Dataset content
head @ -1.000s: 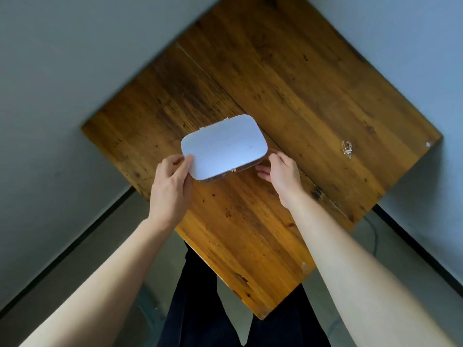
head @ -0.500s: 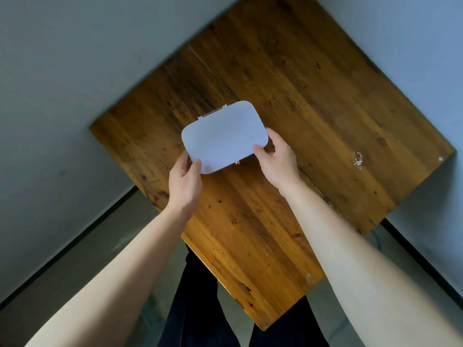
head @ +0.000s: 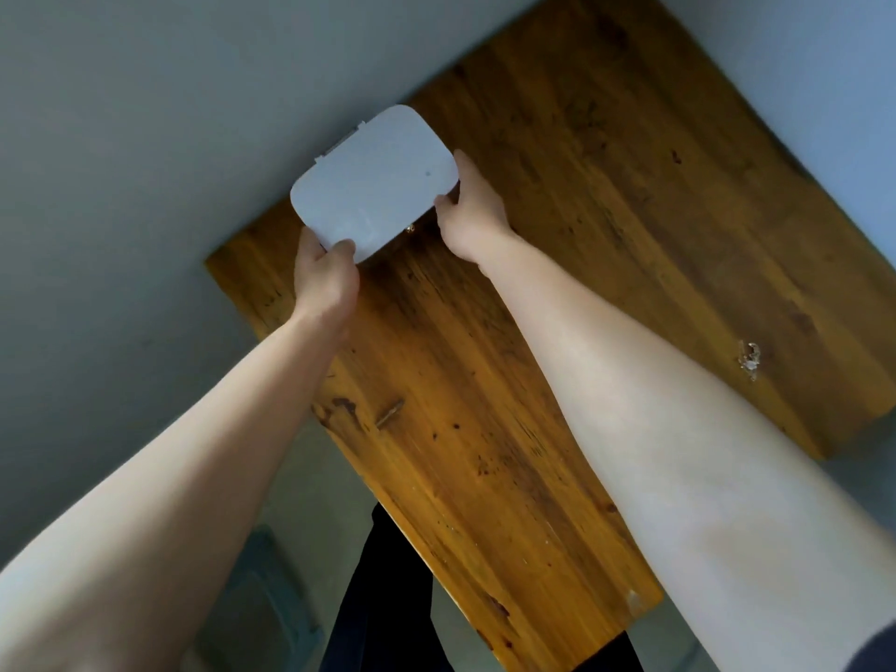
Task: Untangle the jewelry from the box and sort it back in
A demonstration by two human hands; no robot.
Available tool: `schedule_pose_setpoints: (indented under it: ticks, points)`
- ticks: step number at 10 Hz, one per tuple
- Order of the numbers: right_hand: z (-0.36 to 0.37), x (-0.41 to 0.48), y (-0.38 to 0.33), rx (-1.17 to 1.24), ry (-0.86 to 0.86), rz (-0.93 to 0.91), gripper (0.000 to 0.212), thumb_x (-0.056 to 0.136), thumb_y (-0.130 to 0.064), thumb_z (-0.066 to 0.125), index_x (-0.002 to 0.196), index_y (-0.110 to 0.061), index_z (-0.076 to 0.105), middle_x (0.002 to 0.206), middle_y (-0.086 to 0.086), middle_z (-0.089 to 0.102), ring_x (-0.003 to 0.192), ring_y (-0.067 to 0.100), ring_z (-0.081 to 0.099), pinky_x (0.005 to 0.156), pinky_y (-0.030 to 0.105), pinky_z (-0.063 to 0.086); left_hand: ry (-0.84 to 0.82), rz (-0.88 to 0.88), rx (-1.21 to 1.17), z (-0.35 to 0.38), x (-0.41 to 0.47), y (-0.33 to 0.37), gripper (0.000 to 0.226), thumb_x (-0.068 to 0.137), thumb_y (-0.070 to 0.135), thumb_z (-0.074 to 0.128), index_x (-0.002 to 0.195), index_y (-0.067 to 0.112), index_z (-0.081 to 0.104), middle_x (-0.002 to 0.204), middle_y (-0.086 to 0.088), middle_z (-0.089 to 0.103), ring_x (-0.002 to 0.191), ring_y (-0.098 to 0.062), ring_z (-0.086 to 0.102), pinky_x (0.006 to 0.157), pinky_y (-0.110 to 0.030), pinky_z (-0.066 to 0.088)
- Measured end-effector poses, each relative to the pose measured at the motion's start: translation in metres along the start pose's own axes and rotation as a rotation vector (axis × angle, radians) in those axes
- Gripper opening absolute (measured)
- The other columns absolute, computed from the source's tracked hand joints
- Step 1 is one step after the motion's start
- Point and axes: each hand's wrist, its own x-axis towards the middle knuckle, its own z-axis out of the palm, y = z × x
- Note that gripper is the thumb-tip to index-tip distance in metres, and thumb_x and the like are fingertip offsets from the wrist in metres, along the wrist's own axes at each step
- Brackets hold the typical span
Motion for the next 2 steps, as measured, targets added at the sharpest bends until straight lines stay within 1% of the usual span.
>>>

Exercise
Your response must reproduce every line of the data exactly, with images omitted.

Written response
head @ -1.000s: 
head @ -0.500s: 
head @ +0.000s: 
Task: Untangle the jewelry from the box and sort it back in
A demonstration by two human hands; no robot.
Available tool: `schedule_pose_setpoints: (indented under it: ticks, points)`
- ticks: step number at 10 Hz, one per tuple
- Order of the numbers: right_hand: z (-0.36 to 0.37), x (-0.41 to 0.48), y (-0.38 to 0.33), rx (-1.17 to 1.24), ry (-0.86 to 0.86), rz (-0.93 to 0.91), gripper (0.000 to 0.212), thumb_x (-0.056 to 0.136), thumb_y (-0.130 to 0.064), thumb_z (-0.066 to 0.125), index_x (-0.002 to 0.196), index_y (-0.110 to 0.061), index_z (-0.076 to 0.105), middle_x (0.002 to 0.206), middle_y (-0.086 to 0.086), middle_z (-0.089 to 0.102), ring_x (-0.003 to 0.192), ring_y (-0.067 to 0.100), ring_z (-0.081 to 0.099), pinky_x (0.005 to 0.156), pinky_y (-0.030 to 0.105), pinky_z (-0.063 to 0.086); left_hand: ry (-0.84 to 0.82), rz (-0.88 to 0.88), rx (-1.21 to 1.17), z (-0.35 to 0.38), x (-0.41 to 0.47), y (-0.33 to 0.37), gripper (0.000 to 0.226), thumb_x (-0.068 to 0.137), thumb_y (-0.070 to 0.135), thumb_z (-0.074 to 0.128), index_x (-0.002 to 0.195), index_y (-0.067 to 0.112), index_z (-0.081 to 0.104), middle_x (-0.002 to 0.204), middle_y (-0.086 to 0.088), middle_z (-0.089 to 0.103), ring_x (-0.002 to 0.191), ring_y (-0.098 to 0.062), ring_z (-0.086 to 0.102), pinky_x (0.006 to 0.157), pinky_y (-0.110 to 0.030), pinky_z (-0.066 to 0.088)
- Measured end-effector poses, each relative to the pose measured at the motion's start: translation in metres along the start pose's own axes and rotation as a rotation vector (axis × angle, radians) in those axes
- Gripper opening absolute (measured)
- The other columns absolute, computed from the source's tracked hand joints
- Step 1 is one step after the motion's start
- Point and axes: each hand's wrist, its own x-axis towards the middle knuckle, its own z-axis out of the palm, y = z × x
- Note that gripper is the thumb-tip to index-tip distance in metres, and thumb_x and the like are fingertip offsets from the wrist in metres, along the wrist's own axes at each step
- Brackets hold the typical span
Motion for the next 2 steps, as measured, targets added at the sharpest bends until straight lines stay within 1% of the usual span.
>>>

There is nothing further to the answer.